- SUPPLIED INFORMATION
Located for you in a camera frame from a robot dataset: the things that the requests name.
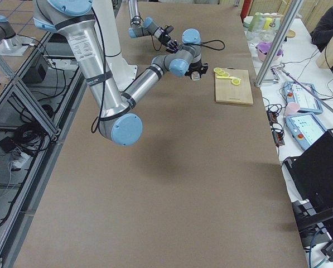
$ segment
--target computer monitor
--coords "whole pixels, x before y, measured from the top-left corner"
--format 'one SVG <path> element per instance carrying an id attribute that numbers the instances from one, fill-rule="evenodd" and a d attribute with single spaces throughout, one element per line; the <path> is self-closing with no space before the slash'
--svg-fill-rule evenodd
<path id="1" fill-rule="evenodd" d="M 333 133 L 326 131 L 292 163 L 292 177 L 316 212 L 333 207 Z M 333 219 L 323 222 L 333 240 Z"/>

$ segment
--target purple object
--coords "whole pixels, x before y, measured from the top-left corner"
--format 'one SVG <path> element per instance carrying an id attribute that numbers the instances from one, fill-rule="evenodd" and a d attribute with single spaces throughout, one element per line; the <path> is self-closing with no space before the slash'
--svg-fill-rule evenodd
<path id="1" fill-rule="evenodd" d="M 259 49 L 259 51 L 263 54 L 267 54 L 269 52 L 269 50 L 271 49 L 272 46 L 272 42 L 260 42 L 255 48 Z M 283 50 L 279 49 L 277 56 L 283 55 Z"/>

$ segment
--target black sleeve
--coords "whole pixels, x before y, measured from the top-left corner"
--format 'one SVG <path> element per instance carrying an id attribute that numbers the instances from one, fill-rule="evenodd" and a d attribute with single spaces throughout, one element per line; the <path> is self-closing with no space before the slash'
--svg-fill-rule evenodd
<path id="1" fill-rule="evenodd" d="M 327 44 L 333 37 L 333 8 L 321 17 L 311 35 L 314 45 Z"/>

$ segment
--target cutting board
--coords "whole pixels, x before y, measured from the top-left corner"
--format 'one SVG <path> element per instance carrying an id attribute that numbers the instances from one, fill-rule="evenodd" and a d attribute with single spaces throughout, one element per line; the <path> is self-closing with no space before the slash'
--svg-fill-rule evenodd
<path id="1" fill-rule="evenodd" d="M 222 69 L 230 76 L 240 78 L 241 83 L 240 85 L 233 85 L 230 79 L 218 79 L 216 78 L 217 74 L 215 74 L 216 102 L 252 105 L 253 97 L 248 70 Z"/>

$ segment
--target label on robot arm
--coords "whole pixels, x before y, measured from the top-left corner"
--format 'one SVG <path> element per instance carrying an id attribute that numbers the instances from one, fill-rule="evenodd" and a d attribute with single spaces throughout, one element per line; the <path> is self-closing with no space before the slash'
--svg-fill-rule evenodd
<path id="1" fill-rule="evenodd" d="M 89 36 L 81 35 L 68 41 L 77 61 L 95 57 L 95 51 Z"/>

* * *

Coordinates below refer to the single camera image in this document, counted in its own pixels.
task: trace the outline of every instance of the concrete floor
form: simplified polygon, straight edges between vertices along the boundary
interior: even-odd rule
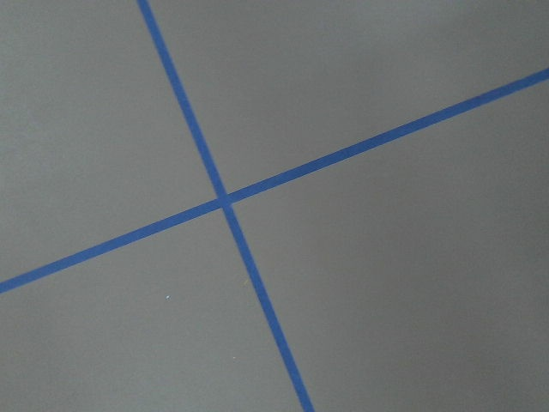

* * *

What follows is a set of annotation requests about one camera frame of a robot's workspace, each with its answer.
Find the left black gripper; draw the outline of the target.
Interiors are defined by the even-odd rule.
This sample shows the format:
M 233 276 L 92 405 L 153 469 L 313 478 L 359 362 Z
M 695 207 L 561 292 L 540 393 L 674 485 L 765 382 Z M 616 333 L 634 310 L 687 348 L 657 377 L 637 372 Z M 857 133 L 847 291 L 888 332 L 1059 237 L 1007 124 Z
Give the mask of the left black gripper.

- YOUR ASSIGNMENT
Provide only the count of lines in the data above that include the string "camera".

- ANSWER TO THIS EXERCISE
3